CVC Brasil said on Thursday that the so-called restricted efforts offer was priced at R$20.50, representing a 3.8 percent discount to the stock’s closing price of R$21.30 on Wednesday. Carlyle and Paulus had put a combined 60 million shares up for sale, accounting for a 44.7 percent stake.

In a statement, São Paulo-based CVC Brasil said that information on new shareholders and their respective stakes will be available only on Aug. 16, when the transaction is expected to be settled. Before the offering, Carlyle and Paulus had about 69 percent of Brazil’s biggest travel agency.

Shares in the company had shed 18 percent of their value since July 20, when speculation of the combined stake sale began to mount.

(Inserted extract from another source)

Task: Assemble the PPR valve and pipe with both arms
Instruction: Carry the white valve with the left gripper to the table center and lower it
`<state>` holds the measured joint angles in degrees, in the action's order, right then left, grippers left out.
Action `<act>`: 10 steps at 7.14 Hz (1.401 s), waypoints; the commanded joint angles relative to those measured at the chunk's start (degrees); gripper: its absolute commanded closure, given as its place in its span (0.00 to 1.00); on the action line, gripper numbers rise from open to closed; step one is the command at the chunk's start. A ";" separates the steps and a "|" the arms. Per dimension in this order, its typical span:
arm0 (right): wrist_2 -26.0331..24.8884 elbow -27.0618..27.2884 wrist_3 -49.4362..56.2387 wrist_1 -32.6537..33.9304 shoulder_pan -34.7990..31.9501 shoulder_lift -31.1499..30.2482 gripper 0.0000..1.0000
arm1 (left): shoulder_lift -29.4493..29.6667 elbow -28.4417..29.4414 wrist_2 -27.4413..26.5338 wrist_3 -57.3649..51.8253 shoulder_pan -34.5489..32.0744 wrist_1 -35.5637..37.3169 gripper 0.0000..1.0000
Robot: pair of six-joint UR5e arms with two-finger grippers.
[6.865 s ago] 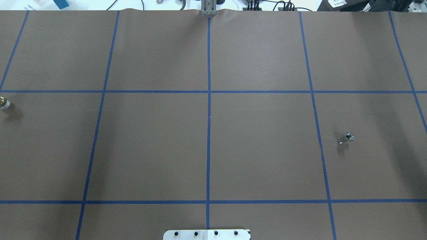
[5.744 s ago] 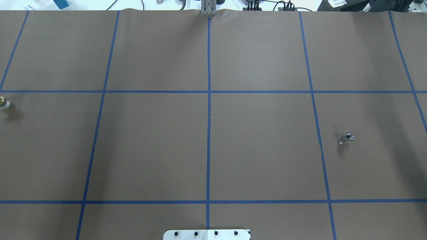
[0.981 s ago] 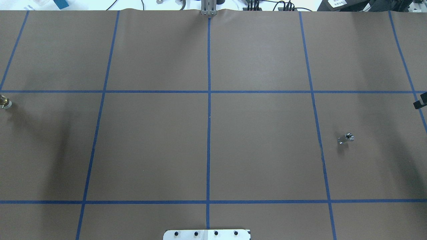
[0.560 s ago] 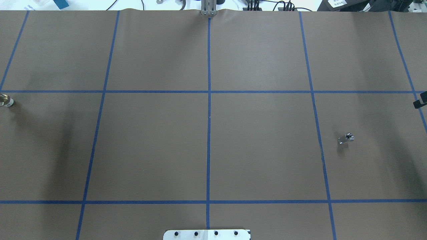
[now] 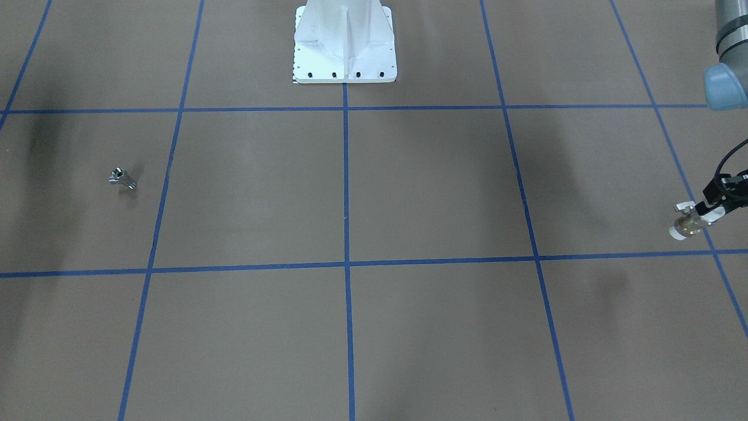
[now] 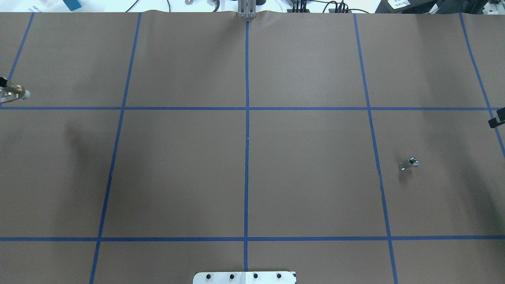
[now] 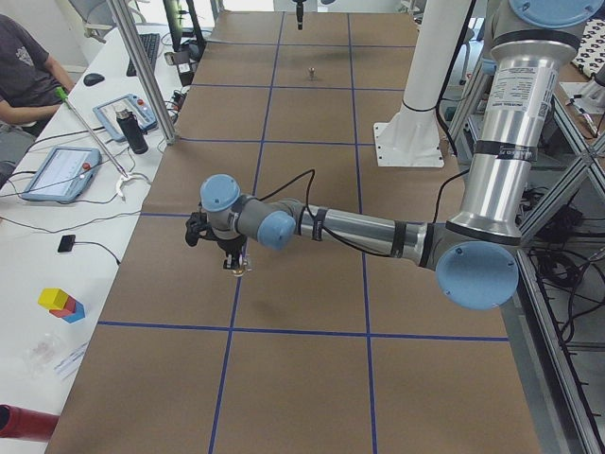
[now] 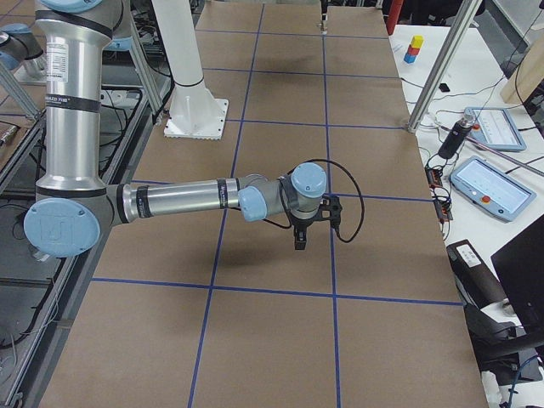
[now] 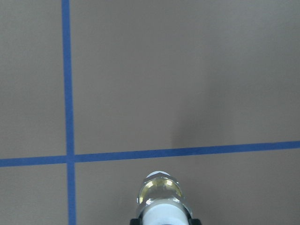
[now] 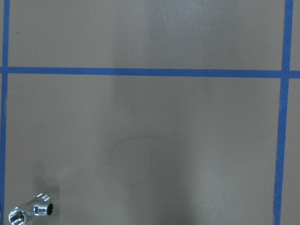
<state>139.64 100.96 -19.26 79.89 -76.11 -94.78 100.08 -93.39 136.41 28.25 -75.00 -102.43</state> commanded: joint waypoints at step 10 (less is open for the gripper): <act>0.02 0.73 -0.08 0.00 0.18 0.12 0.00 | 49.50 20.09 -22.60 48.22 40.20 13.84 1.00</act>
<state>139.66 101.39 -19.33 79.89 -75.96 -94.66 148.33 -75.21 113.91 76.21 -35.67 -87.89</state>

The successful conclusion of the transaction underscores the extent to which Brazil’s image has improved in recent weeks among investors.

Expectations that President Dilma Rousseff will be impeached this month are fanning optimism that what critics say are years of interventionist policies and budget profligacy in Latin America’s largest economy are a thing of the past.

Proceeds from the deal will go directly to Carlyle and Paulus, because the transaction was a secondary offering. Both shareholders hired the investment-banking units of Bank of America Corp, Itaú Unibanco Holding SA and Morgan Stanley & Co to manage the transaction.

Public offerings with restricted efforts differ from standard equity offerings in that a company does not have to request registration of the plan with securities industry watchdog CVM, only qualified investors can participate, and the deals cannot be marketed through road shows or the media.

Prior to the CVC Brasil deal, Brazilian companies and their shareholders had raised 3.416 billion reais through restricted-efforts offerings in four transactions.